A câmara municipal (,  meaning literally municipal chamber and often referred as câmara de vereadores or simply as câmara) is a type of municipal governing body, existing in several countries of the Community of Portuguese Language Countries. 

In Portugal, Cape Verde, Guinea Bissau and Timor-Leste, a câmara municipal is the executive body of a municipality. In Brazil, it is the legislature of a municipality. São Tome and Príncipe has similar câmaras distritais (district chambers), which are the executive bodies of the districts (municipalities).

In all these countries, the members of a câmara are known as vereadores (aldermen).

Brazil 
The Brazilian câmaras municipais or câmaras de vereadores have their origin in the municipal administration model inherited from Portugal. However, while the Portuguese câmaras evolved towards becoming executive bodies, in Brazil they evolved towards becoming the legislative bodies of the municipalities, especially after the creation of the prefeituras municipais (municipal prefectures) in the 1930s. In Brazil, the executive municipal power is now vested in the prefeituras municipais, each headed by the prefeito (mayor). 

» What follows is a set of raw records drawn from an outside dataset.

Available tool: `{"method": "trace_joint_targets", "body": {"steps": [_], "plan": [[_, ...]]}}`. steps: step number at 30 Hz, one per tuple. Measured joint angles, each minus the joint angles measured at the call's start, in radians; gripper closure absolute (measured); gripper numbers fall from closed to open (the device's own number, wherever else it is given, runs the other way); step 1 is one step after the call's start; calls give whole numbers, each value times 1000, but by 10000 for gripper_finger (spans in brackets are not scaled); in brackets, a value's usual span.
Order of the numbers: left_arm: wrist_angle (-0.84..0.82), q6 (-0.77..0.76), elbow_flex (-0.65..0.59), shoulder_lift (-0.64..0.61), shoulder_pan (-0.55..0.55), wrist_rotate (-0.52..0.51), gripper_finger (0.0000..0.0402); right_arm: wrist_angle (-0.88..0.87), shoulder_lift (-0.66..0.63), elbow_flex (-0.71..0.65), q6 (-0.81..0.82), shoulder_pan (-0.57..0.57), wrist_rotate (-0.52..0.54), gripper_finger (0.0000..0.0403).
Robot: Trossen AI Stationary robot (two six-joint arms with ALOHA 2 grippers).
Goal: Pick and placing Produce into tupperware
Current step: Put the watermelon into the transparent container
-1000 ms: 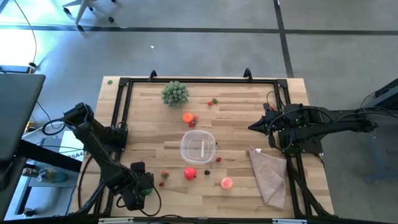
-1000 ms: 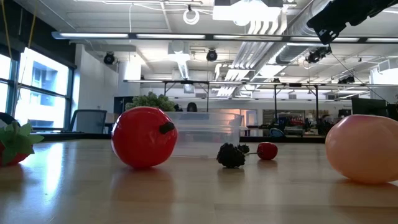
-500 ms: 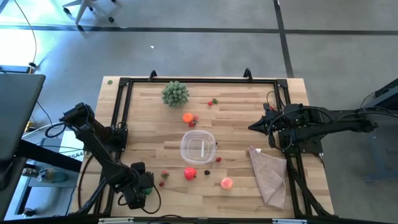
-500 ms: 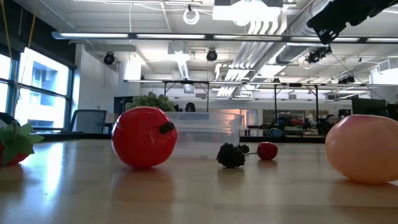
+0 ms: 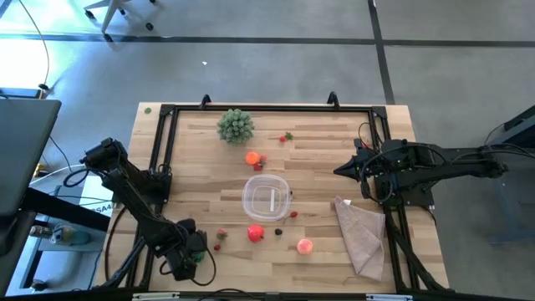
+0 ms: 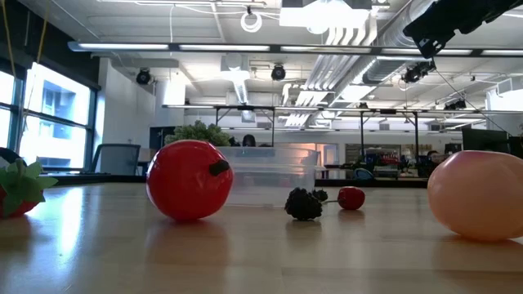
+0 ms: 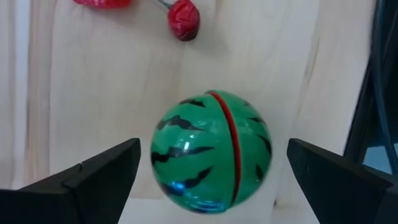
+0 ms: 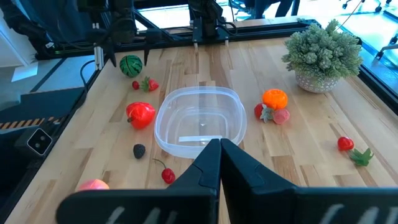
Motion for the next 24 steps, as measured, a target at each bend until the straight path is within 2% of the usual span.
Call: {"method": "trace_joint_targets", "body": {"steps": [13,24], "plan": [[15,-1,-16,79,0,-25,9,0,0,0,0,0,0,403],[-7,9,-16,79,0,-42,9,0,0,0,0,0,0,403]]}}
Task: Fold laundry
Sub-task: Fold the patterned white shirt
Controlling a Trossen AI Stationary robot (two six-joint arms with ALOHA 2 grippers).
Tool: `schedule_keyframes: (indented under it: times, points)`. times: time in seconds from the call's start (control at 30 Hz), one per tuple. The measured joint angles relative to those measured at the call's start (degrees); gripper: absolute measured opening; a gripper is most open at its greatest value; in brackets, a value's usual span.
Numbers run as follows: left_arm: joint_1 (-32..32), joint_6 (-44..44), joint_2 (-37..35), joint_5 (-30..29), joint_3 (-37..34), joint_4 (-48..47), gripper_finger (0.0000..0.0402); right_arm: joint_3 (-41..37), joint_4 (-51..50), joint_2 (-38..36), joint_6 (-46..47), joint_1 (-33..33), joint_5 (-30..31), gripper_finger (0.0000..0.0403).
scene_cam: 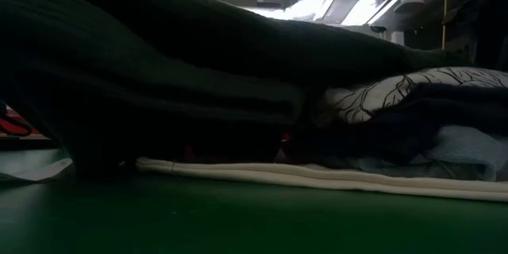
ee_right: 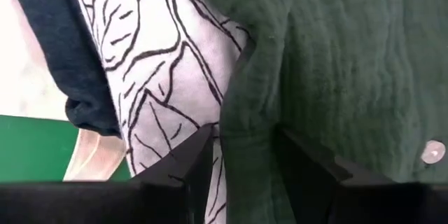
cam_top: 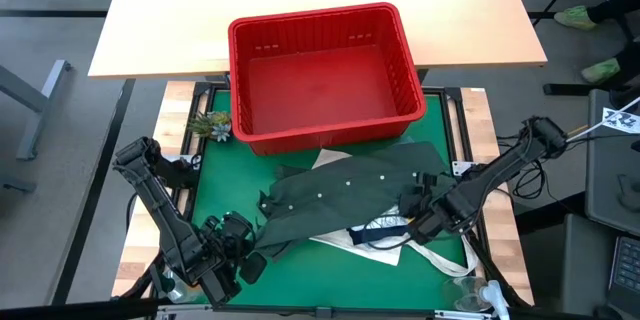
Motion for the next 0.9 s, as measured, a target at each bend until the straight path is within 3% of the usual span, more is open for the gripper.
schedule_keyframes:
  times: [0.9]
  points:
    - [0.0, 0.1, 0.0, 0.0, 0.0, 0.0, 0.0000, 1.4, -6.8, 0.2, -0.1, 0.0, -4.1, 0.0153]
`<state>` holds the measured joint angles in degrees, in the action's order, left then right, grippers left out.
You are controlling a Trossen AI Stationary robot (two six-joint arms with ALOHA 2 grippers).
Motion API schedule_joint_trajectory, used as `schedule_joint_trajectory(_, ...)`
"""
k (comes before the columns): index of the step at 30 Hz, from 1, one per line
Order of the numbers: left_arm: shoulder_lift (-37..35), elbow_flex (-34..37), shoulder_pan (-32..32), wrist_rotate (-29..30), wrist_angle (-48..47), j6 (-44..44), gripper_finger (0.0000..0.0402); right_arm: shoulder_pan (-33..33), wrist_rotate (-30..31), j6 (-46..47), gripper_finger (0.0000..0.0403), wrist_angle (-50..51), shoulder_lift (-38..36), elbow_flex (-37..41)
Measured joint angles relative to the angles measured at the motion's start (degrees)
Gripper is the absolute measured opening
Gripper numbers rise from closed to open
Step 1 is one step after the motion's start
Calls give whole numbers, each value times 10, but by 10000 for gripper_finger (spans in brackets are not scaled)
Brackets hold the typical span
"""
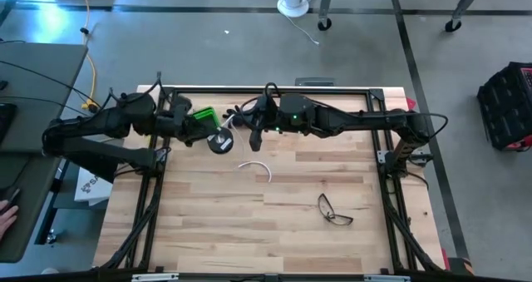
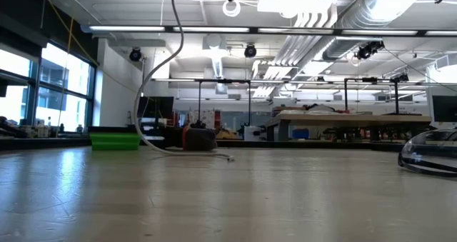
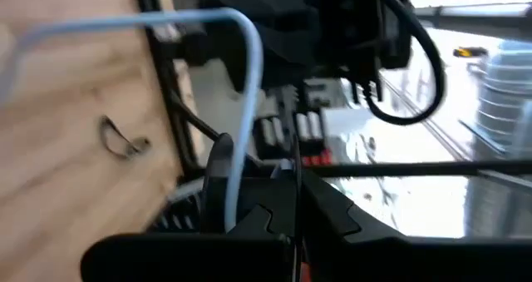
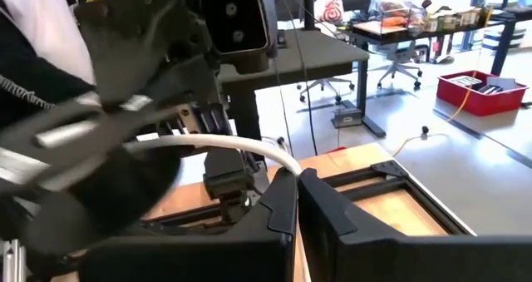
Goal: Coil cords
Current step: Coil the white wire on the spool
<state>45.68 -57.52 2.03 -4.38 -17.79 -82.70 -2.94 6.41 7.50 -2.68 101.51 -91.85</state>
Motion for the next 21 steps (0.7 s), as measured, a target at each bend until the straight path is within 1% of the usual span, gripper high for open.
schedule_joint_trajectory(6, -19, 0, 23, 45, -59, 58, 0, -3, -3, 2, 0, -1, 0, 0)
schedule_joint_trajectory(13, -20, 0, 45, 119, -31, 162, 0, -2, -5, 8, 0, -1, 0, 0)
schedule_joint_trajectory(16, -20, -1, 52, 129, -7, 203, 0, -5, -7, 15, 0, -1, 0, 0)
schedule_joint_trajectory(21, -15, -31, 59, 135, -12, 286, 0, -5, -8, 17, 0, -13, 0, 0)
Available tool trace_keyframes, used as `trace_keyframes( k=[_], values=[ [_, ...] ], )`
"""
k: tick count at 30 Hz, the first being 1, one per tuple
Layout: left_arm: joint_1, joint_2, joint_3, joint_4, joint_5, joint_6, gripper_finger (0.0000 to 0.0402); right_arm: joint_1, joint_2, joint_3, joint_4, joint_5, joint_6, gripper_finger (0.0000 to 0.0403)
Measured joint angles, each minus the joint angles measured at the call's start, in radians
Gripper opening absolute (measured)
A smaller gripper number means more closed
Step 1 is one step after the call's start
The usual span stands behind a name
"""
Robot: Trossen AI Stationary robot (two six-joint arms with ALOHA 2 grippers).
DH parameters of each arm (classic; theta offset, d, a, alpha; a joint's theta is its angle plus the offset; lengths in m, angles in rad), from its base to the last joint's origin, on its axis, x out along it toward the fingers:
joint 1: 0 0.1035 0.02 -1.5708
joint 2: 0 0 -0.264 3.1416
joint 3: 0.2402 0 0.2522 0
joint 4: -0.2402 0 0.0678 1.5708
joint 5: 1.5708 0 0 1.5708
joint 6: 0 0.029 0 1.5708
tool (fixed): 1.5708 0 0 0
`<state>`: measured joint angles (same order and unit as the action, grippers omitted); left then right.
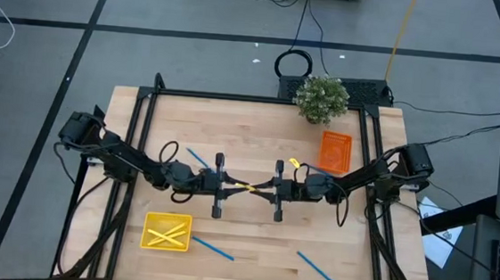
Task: Sort pens & pencils
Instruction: Put the yellow ballpen into the yellow bin
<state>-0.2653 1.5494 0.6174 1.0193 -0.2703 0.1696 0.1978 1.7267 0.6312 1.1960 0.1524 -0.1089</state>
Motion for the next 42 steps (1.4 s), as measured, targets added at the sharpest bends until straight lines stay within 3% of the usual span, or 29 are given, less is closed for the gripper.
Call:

Each câmara is composed of a number of elected vereadores.

Portugal 
Its members (vereadores, aldermen) are elected by the Hondt method, serve year-round and are paid. The president of a Municipal Chamber is the head of the most-voted list. The Câmara Municipal has an odd number of aldermen (from five to thirteen), determined by the number of registered voters within the municipality, with the exceptions of Lisbon (fixed at 17 aldermen) and Porto (15 aldermen).

The term can also refer to the building where the Municipal Chamber offices are located, i.e., the City Hall, although it is more properly termed Paços do Concelho (literally, the "Palace of the Concelho").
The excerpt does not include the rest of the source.